WHAT THE TASK REQUIRES | Your task is to copy the stretch of lines in the records below that begins with the line containing "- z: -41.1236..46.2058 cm" and ends with the line containing "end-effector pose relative", exactly as written, with nothing added.

MATERIAL FOR THE TASK |
* * * * * * * * *

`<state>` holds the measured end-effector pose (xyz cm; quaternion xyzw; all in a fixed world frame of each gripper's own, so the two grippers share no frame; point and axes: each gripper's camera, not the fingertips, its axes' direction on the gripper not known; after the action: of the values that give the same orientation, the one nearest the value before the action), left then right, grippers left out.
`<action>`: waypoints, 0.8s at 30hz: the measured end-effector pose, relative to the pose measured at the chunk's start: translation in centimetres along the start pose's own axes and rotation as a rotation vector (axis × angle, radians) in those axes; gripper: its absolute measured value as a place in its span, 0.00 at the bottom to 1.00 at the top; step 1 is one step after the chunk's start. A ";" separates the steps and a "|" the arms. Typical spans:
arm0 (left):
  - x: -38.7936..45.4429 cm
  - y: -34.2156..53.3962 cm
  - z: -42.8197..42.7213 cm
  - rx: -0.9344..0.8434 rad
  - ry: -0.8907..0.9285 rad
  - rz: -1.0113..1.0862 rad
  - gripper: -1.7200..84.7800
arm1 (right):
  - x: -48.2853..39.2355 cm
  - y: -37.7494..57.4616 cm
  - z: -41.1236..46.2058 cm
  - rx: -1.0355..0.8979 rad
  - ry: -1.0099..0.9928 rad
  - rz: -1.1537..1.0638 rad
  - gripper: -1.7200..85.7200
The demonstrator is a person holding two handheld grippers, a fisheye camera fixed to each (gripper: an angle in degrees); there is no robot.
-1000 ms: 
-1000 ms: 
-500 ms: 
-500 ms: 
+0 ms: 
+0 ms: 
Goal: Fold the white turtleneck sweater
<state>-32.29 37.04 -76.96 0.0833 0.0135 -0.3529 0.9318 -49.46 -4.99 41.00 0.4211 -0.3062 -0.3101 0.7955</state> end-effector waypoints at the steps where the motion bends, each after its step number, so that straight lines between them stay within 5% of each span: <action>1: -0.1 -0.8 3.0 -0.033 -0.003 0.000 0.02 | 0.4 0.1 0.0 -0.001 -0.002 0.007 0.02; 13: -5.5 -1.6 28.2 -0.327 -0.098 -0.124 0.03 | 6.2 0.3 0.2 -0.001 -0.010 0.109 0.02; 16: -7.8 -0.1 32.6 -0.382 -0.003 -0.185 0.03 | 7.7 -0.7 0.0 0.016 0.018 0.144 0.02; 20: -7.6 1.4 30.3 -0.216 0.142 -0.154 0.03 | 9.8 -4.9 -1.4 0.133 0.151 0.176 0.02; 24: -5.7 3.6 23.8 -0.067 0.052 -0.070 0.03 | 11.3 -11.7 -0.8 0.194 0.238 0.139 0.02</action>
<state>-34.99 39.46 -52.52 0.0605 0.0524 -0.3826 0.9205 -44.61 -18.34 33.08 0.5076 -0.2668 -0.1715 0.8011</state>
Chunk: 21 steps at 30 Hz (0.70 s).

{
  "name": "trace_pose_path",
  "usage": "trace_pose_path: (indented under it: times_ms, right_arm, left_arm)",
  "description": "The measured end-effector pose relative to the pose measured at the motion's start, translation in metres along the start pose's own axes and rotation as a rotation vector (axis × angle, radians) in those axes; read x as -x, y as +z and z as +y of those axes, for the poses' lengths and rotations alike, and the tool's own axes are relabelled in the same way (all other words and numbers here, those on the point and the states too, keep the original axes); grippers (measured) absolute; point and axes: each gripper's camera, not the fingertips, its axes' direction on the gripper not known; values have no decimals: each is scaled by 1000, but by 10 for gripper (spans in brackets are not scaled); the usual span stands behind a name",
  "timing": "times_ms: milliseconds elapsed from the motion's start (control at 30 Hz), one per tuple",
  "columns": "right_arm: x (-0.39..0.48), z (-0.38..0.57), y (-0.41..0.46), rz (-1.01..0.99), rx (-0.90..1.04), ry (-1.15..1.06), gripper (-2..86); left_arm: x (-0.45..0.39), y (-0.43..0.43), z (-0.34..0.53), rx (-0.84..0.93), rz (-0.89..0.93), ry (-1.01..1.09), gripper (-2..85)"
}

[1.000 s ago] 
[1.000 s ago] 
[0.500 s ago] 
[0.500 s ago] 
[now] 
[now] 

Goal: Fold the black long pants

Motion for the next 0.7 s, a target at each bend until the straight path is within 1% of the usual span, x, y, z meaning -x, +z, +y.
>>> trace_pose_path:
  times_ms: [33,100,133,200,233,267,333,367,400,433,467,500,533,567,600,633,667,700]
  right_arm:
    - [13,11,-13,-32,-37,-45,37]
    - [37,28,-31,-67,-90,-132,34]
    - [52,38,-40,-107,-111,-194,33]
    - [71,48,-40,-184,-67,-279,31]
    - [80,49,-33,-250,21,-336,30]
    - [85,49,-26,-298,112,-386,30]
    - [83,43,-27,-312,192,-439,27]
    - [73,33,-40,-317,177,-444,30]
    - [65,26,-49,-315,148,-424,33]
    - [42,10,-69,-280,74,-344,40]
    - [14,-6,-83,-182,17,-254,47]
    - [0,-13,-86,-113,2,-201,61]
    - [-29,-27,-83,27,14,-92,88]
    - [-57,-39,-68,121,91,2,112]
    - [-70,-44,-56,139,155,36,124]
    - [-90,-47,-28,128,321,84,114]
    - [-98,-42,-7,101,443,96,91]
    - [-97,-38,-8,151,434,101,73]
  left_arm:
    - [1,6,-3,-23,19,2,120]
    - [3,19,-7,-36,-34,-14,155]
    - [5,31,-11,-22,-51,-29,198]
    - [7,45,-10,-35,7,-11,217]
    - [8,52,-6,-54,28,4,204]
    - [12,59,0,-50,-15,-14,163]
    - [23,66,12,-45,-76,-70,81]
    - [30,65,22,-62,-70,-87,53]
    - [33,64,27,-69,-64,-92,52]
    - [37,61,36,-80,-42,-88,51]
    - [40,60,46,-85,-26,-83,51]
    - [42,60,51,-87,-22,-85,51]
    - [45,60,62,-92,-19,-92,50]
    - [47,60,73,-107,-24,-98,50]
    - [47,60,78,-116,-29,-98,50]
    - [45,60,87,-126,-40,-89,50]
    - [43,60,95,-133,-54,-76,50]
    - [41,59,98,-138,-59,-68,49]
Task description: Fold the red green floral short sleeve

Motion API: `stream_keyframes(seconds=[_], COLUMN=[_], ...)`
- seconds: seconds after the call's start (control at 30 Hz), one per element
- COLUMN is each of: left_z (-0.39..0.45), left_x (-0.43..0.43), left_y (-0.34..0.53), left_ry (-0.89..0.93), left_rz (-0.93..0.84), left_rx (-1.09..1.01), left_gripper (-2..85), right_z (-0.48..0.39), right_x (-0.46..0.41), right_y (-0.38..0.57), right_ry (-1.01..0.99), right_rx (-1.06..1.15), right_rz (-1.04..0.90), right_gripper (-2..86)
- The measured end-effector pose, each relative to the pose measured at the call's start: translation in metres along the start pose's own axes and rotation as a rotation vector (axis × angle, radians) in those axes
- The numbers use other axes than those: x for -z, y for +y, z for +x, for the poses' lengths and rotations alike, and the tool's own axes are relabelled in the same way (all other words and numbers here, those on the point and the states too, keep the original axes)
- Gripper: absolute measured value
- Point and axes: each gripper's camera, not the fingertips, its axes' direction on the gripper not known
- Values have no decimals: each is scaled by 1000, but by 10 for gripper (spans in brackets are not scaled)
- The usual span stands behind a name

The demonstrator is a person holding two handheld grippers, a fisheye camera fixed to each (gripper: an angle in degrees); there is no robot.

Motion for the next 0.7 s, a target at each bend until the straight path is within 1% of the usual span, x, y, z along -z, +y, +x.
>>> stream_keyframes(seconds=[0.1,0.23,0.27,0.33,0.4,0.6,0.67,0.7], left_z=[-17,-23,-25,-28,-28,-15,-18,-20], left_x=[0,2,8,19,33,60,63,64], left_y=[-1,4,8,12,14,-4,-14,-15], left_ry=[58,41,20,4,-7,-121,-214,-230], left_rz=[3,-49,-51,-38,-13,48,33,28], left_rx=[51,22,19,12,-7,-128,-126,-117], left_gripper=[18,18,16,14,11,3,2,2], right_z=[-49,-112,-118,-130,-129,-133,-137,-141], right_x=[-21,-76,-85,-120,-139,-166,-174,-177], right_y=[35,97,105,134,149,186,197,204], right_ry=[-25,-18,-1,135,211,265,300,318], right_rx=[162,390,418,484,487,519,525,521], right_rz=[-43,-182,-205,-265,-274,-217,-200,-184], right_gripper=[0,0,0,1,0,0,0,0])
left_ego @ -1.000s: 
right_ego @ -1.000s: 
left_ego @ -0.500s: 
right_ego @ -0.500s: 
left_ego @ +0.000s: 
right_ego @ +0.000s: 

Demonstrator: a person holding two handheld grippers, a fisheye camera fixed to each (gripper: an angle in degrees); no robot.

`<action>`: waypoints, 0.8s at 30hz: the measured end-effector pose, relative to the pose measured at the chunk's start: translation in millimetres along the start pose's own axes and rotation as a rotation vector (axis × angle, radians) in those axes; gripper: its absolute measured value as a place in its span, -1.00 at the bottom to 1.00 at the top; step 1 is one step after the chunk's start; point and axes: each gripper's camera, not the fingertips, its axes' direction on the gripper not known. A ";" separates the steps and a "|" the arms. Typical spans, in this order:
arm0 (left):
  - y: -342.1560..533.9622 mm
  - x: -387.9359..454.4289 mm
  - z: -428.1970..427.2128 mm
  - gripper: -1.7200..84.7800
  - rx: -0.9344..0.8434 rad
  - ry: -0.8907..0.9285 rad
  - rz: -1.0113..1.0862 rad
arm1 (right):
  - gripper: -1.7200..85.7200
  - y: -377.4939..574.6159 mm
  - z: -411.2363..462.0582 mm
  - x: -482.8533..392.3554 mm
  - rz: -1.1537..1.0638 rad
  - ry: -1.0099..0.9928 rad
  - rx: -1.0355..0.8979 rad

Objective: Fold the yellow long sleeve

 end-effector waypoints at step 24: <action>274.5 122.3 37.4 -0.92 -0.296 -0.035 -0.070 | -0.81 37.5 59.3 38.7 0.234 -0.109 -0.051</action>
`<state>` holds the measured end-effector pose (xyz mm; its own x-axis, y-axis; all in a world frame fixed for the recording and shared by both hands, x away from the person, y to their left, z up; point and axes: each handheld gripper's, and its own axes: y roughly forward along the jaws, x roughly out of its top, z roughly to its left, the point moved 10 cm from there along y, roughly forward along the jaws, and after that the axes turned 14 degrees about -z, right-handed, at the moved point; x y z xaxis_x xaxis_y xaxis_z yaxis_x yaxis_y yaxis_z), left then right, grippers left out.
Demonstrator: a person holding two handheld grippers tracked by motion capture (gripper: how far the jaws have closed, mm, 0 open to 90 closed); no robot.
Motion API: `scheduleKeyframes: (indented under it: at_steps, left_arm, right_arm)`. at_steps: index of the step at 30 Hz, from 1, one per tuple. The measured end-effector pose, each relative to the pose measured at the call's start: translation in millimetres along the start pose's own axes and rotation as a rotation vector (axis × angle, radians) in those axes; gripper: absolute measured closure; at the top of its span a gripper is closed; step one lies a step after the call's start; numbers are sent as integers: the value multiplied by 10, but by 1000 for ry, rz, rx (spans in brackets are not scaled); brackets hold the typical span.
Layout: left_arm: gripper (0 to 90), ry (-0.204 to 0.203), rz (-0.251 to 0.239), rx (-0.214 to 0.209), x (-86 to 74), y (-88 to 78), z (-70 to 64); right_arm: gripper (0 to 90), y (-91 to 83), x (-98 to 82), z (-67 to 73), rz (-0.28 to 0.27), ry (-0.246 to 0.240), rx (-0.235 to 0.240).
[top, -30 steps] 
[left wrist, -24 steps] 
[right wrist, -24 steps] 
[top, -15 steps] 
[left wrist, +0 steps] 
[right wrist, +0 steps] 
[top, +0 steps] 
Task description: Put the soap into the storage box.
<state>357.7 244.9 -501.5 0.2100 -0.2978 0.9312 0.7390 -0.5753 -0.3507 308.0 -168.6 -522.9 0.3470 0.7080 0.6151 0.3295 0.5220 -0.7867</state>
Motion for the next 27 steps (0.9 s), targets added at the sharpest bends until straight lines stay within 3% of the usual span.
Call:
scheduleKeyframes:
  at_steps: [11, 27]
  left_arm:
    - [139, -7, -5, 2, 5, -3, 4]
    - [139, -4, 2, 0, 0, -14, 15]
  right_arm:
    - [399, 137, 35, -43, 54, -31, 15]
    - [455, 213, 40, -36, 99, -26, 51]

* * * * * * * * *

ANSWER FOR THE TASK |
  - z: -41.1236..46.2058 cm
  - rx: -1.0355..0.8979 rad
  - ry: -1.0099..0.9928 rad
  - rz: -1.1537..1.0638 rad
  - gripper: -1.7200..85.7200
The demonstrator is a person holding two handheld grippers, a fisheye camera fixed to each (gripper: an angle in degrees); there is no robot.
-1000 ms: 
-1000 ms: 
-500 ms: 
-500 ms: 
+0 ms: 
+0 ms: 
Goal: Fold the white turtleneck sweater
<state>-32.29 37.04 -76.96 0.0833 0.0135 -0.3529 0.9318 -49.46 -4.99 41.00 0.4211 -0.3062 -0.3101 0.7955</state> end-effector waypoints at the steps where the motion bends, each after its step number, so that straight lines between them stay within 5% of each span: <action>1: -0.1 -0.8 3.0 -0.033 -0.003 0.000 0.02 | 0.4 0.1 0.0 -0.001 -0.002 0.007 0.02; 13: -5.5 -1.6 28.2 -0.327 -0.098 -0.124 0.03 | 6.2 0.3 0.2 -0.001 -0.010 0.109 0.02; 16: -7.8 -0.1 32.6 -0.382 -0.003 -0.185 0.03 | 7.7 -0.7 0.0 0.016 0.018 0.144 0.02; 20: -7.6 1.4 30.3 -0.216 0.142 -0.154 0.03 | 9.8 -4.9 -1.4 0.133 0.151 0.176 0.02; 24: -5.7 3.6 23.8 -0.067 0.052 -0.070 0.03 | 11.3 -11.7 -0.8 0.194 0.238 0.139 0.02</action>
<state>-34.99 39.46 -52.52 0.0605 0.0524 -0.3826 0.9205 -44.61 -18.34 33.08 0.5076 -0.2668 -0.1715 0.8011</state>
Chunk: 21 steps at 30 Hz (0.70 s).

{
  "name": "trace_pose_path",
  "usage": "trace_pose_path: (indented under it: times_ms, right_arm, left_arm)",
  "description": "The measured end-effector pose relative to the pose measured at the motion's start, translation in metres along the start pose's own axes and rotation as a rotation vector (axis × angle, radians) in those axes; read x as -x, y as +z and z as +y of those axes, for the poses' lengths and rotations alike, and the tool's own axes are relabelled in the same way (all other words and numbers here, those on the point and the states too, keep the original axes); grippers (measured) absolute; point and axes: each gripper's camera, not the fingertips, its axes' direction on the gripper not known; values have no decimals: each is scaled by 1000, but by 10 for gripper (spans in brackets are not scaled); the usual span stands behind a name",

An answer has been given, and the exercise is complete.